Володя Анастасиади уже ничего не слышал. Вместе с Киселевым и командиром он кое-как дотащил бесчувственную Нонну до тальника, повалился рядом с ней, дернул кверху воротник шинели у Нонны, и тут же все радужно поплыло у него перед глазами, как на пляже в Одессе, когда он смотрел сквозь осколок бутылочного стекла на озаренный солнцем прибой.
Через полчаса его разбудил Кулькин. — Долго мне тебя будить? Вставай на пост! Проснись, говорят! Автомат забыл. Вон туда ползи, по моим следам! Да не в рост — ползи! Ноги замерзли небось? Сказано было — спустить наполовину сапоги… Шевели пальцами! Потому и смена через полчаса.
Поземка заносила неподвижные тела.
— Через полчаса разбудишь Владимирова, — глухо сказал, ложась и натягивая воротник выше головы, Кулькин, — а он меня потом. Да! Возьми часы! Эх, «Степь да степь кругом, путь далек лежит, в той степи глухой за-а-амерзал ямщик…….

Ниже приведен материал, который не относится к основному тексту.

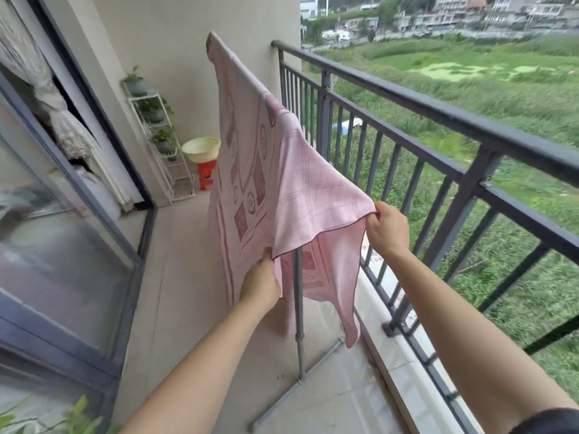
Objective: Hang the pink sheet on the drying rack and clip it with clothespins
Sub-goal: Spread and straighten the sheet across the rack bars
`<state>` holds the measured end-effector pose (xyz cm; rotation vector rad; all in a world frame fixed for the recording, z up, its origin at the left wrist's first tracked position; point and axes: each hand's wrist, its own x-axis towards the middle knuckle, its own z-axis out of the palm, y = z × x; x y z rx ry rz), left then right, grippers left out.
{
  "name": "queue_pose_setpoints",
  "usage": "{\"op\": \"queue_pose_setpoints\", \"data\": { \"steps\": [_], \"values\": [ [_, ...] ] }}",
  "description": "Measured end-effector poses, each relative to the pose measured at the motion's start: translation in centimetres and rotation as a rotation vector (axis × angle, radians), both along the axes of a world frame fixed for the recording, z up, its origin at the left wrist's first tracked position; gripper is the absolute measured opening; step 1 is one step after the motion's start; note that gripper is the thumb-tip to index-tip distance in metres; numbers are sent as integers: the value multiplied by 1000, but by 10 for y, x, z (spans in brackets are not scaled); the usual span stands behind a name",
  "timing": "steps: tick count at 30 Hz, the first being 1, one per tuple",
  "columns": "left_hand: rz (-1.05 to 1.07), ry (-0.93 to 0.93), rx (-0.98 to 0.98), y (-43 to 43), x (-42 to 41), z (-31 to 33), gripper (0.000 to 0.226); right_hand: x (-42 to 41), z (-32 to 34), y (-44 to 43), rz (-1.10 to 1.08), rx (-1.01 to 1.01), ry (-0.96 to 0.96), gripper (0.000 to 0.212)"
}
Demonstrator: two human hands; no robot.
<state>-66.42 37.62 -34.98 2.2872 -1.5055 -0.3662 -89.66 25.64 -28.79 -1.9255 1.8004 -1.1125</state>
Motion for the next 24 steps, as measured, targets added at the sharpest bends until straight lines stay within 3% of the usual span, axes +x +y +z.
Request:
{"op": "queue_pose_setpoints", "data": {
  "steps": [5,11,13,15,17,21,22,24],
  "values": [
    [-58,-118,186,14,12,-22,67,2,28,-6,11,-104,-123,26],
    [-134,-143,498,35,33,-55,73,16,23,2,299,-123,116,35],
    [-180,-133,566,33,41,-56,70,16,21,3,412,-48,156,50],
    [-185,-87,586,24,45,-43,69,14,26,2,565,160,182,77],
    [-113,105,448,9,42,-16,68,13,36,3,696,416,4,90],
    [87,606,-351,-27,35,71,58,14,65,1,869,631,-773,78],
    [124,706,-499,-35,34,96,51,17,73,-1,888,626,-858,73],
    [132,887,-694,-52,31,144,33,26,86,-7,844,548,-829,59]
  ]
}}
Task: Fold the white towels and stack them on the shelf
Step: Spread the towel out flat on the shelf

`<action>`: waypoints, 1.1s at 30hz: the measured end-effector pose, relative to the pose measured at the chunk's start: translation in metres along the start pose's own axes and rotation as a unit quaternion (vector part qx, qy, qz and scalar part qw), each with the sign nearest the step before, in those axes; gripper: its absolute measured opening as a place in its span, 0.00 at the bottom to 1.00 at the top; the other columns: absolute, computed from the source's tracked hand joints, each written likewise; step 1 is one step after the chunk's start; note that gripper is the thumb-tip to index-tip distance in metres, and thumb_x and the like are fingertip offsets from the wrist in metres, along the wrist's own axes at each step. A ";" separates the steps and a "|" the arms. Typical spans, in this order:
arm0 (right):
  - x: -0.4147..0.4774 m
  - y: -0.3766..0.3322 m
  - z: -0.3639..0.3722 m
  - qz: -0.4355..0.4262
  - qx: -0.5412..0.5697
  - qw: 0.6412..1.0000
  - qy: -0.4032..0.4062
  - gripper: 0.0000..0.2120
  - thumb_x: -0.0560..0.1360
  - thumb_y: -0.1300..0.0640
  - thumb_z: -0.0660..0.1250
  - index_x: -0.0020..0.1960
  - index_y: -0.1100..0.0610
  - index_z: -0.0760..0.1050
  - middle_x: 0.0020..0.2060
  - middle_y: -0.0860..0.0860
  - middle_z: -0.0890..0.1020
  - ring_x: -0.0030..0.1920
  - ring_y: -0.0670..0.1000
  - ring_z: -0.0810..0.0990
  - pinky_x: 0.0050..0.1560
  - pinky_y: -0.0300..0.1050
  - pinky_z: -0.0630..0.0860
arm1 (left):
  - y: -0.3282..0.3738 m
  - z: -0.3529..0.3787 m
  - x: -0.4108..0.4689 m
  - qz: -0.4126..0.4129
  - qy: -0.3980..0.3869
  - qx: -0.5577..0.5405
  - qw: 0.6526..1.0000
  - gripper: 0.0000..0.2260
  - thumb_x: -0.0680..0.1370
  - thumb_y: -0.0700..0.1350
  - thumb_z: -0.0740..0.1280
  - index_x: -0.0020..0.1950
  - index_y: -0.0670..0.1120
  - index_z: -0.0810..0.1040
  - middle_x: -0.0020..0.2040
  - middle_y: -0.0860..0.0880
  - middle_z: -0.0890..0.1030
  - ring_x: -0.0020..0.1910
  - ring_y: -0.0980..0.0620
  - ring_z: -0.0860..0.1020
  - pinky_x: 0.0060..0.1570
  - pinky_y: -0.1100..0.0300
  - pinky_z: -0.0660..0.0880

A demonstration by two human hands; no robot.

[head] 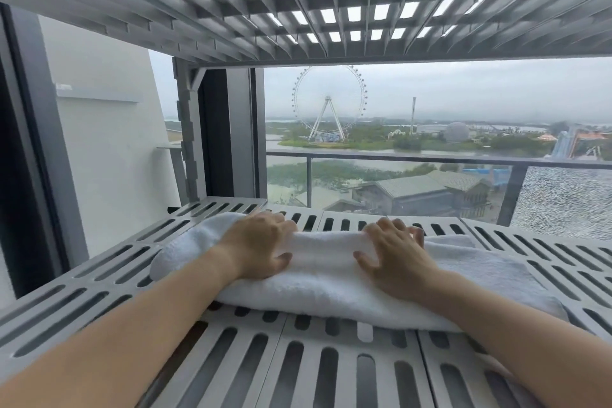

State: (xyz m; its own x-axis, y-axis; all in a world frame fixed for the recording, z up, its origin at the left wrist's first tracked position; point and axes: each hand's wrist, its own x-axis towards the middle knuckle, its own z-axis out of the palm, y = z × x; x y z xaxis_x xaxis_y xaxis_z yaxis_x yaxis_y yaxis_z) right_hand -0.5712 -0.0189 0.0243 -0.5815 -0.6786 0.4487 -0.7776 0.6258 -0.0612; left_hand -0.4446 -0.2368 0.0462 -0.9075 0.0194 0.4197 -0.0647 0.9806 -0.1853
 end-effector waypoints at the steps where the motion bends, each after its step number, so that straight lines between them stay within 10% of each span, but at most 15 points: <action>1: 0.000 0.000 -0.001 -0.006 -0.005 1.000 0.003 0.18 0.75 0.41 0.56 0.57 0.53 0.67 0.55 0.50 0.70 0.58 0.51 0.66 0.60 0.52 0.59 | -0.001 -0.004 -0.002 0.008 0.001 0.011 1.000 0.12 0.74 0.54 0.63 0.54 0.51 0.72 0.47 0.53 0.76 0.48 0.52 0.74 0.48 0.59 0.71; 9: -0.007 -0.009 -0.005 -0.102 -0.043 0.993 0.052 0.10 0.76 0.47 0.59 0.51 0.54 0.69 0.48 0.50 0.73 0.48 0.52 0.75 0.38 0.43 0.63 | -0.006 -0.010 -0.035 -0.037 0.006 -0.002 0.999 0.07 0.73 0.46 0.63 0.51 0.50 0.73 0.46 0.52 0.77 0.45 0.53 0.74 0.41 0.62 0.67; 33: -0.111 -0.063 -0.066 -0.048 -0.107 0.993 -0.012 0.12 0.76 0.59 0.62 0.59 0.51 0.74 0.54 0.47 0.77 0.52 0.49 0.78 0.48 0.43 0.76 | 0.017 -0.057 -0.137 0.012 0.066 -0.103 0.992 0.19 0.73 0.29 0.61 0.57 0.47 0.76 0.57 0.50 0.77 0.57 0.52 0.74 0.57 0.63 0.72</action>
State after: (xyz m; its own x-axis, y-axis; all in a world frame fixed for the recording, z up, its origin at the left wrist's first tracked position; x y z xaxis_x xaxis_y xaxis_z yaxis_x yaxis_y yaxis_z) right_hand -0.4421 0.0423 0.0378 -0.5152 -0.7458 0.4224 -0.7617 0.6244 0.1733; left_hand -0.2981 -0.2119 0.0360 -0.8447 0.0560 0.5323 0.0551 0.9983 -0.0177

Коля уснул, шевеля обветренными губами. Володя, дрожа от холода, грязный, мокрый, вконец разнесчастный, сцепил зубы и пополз, отстраняя рукой сучья тальника, острые, как сабли от намерзшего инея…
Солнце светило ярче и выше. Нонна совсем по-детски всхлипывала во сне. Рядом лежал на животе, прихрапывая, подложив руку под голову, командир. Шапка у него сбилась набок, и то ли показалось Володе, то ли на самом деле в свалявшемся чубе Черняховского заметно прибавилось седых волос.